▶ _Task prompt_:
In the entries below, find every line with the string "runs" and copy it.

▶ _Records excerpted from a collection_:

-------

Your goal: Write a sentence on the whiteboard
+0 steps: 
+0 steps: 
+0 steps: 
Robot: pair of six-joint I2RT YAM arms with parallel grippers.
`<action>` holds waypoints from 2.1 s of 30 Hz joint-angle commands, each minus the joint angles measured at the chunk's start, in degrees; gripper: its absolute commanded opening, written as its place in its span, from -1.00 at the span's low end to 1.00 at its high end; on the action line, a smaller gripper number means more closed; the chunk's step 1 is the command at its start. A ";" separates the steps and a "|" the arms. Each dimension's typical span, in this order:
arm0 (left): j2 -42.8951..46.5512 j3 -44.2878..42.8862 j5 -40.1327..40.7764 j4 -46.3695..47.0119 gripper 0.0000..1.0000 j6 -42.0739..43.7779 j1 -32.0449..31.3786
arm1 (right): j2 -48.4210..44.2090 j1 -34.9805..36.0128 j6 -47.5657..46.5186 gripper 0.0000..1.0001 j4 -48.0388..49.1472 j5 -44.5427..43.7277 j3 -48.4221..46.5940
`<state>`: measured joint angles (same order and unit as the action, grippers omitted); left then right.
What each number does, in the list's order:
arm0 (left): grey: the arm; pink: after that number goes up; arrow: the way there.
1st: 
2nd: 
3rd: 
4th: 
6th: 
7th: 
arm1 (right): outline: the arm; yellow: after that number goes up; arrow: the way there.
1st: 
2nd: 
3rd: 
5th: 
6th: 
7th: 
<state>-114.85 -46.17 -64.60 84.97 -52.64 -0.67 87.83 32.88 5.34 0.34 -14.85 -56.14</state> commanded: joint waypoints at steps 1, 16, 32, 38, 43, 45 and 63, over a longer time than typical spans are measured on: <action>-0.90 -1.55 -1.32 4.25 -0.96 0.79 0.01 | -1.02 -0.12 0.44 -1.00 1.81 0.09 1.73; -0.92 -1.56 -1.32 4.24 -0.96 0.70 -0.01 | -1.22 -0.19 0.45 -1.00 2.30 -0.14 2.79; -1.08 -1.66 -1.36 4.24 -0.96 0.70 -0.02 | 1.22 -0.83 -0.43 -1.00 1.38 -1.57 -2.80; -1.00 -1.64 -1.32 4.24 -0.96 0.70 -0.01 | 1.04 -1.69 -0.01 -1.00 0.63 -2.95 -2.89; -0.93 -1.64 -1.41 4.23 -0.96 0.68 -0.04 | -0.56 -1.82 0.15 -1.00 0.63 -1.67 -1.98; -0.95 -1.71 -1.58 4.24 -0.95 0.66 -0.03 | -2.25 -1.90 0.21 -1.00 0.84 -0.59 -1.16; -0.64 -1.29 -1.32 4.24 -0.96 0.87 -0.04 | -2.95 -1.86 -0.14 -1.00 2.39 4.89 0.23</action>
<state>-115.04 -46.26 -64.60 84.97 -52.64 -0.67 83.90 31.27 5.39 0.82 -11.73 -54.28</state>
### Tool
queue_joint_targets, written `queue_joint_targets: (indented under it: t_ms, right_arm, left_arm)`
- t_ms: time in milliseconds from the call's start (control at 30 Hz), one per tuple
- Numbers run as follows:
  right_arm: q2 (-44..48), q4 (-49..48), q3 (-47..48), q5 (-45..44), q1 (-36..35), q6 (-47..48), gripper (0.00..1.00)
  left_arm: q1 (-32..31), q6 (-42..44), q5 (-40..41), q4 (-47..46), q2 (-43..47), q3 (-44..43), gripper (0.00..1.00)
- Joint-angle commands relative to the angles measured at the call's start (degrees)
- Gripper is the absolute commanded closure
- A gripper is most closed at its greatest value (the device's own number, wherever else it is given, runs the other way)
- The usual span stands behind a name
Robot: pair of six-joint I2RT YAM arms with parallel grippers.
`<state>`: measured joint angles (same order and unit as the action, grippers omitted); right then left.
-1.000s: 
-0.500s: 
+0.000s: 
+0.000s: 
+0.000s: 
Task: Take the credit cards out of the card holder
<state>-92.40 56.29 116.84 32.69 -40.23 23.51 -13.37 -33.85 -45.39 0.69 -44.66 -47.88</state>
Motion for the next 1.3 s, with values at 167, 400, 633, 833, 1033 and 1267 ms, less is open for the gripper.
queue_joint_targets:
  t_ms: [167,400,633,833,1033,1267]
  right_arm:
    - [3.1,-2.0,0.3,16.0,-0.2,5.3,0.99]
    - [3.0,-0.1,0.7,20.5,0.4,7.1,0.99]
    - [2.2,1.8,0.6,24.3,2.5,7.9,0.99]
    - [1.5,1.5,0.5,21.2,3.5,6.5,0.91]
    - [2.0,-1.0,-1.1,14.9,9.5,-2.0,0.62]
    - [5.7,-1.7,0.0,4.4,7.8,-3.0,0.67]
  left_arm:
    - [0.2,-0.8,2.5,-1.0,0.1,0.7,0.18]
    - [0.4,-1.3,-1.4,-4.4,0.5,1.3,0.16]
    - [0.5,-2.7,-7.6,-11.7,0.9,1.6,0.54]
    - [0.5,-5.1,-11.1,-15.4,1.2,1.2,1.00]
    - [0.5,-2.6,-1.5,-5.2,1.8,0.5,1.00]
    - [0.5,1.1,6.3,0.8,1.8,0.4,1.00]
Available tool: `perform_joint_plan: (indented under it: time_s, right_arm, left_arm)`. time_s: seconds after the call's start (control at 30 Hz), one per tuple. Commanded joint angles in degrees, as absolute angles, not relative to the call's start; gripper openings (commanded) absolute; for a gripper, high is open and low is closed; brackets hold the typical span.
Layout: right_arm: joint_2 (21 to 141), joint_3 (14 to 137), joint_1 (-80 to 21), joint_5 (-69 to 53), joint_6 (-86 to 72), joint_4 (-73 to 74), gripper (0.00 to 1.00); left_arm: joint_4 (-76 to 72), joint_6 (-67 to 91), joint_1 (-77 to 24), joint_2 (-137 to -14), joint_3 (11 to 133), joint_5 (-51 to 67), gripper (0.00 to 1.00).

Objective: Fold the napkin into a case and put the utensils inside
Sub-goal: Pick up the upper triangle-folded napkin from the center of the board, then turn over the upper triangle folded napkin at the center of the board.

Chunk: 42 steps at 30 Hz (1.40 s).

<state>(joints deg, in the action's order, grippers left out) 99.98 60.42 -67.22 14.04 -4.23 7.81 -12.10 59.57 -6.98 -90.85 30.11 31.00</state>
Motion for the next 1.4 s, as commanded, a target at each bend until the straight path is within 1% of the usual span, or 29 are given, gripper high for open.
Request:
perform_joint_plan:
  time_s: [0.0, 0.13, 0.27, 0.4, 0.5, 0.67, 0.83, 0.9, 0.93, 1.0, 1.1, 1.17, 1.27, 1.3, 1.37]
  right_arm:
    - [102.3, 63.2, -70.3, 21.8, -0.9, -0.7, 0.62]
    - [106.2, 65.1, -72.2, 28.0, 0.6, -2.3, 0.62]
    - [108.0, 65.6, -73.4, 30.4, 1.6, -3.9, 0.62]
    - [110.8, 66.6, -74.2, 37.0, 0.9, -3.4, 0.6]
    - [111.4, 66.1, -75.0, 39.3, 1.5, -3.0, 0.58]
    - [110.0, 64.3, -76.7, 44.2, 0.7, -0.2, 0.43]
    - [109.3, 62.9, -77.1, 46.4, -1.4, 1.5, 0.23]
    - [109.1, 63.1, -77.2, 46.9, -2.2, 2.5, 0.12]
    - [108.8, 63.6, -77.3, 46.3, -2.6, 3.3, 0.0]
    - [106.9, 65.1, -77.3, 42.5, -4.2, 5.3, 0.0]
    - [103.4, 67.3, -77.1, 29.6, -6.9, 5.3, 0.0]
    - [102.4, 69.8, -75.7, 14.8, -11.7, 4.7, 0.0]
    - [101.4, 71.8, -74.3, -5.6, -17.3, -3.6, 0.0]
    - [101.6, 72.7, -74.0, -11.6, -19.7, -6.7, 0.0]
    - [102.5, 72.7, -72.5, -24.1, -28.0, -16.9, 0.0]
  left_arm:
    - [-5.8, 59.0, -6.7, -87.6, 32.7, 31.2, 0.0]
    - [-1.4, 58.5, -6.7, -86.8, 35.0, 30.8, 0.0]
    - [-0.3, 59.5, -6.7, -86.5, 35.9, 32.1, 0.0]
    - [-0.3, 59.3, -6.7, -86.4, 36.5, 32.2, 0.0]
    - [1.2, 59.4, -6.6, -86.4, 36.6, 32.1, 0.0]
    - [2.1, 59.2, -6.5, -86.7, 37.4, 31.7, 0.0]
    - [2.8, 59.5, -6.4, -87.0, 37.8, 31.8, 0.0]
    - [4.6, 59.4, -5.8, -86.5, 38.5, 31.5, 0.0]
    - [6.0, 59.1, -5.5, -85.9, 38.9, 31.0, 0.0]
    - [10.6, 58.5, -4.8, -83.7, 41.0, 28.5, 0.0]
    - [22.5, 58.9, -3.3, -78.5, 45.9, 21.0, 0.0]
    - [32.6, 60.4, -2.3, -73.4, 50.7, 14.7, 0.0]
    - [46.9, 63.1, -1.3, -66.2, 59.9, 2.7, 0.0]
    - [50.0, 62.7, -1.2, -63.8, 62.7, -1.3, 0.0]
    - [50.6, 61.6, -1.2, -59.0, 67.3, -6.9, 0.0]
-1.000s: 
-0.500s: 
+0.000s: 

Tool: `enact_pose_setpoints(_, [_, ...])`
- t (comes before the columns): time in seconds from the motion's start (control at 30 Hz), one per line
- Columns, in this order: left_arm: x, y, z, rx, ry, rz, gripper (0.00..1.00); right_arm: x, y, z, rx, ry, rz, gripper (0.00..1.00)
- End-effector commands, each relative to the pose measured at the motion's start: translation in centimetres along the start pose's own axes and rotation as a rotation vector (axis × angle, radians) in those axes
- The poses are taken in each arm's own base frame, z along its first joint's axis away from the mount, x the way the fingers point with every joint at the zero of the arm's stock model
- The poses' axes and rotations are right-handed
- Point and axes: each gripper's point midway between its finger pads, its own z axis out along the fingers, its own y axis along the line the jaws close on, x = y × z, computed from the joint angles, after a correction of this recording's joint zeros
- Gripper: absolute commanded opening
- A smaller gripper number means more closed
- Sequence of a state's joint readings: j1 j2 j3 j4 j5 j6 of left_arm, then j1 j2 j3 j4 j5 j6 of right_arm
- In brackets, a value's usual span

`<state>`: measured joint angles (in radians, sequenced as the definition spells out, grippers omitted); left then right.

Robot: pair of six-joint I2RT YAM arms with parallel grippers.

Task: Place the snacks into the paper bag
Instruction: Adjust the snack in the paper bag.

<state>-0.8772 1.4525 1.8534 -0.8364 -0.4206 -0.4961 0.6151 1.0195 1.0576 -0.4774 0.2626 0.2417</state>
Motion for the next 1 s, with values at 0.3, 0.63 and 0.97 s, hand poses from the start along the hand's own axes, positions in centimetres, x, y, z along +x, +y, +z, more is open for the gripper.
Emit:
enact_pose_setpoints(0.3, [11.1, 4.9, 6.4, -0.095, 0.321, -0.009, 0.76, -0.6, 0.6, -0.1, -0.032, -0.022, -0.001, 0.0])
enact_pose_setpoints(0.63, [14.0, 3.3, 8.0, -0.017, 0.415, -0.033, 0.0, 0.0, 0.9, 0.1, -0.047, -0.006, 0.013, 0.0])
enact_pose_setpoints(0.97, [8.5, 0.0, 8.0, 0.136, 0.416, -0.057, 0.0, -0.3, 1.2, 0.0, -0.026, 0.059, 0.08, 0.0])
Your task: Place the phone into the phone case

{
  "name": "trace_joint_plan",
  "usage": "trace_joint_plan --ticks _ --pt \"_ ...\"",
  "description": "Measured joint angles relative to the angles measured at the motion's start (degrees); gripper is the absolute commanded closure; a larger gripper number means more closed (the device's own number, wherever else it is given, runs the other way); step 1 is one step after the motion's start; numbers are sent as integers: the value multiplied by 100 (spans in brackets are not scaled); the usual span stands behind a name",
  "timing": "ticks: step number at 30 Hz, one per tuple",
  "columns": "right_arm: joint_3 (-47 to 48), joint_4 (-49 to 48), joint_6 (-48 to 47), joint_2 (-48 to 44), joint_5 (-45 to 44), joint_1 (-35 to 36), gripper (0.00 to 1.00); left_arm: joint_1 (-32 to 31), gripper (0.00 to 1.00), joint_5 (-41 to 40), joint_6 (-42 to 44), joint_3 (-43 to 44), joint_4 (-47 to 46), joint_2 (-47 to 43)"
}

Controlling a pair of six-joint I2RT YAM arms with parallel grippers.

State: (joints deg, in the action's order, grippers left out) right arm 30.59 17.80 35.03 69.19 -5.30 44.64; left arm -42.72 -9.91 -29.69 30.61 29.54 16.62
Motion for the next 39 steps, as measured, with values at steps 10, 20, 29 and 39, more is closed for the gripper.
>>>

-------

▶ _Completed task_:
- A gripper is most closed at its greatest value (the device's own number, wherever else it is given, runs the other way)
  "description": "Measured joint angles relative to the angles measured at the motion's start (degrees); gripper is the absolute commanded closure; a larger gripper number means more closed (the device's own number, wherever else it is given, runs the other way); step 1 is one step after the motion's start; numbers are sent as integers: the value multiplied by 100 (spans in brackets are not scaled); the usual span stands behind a name",

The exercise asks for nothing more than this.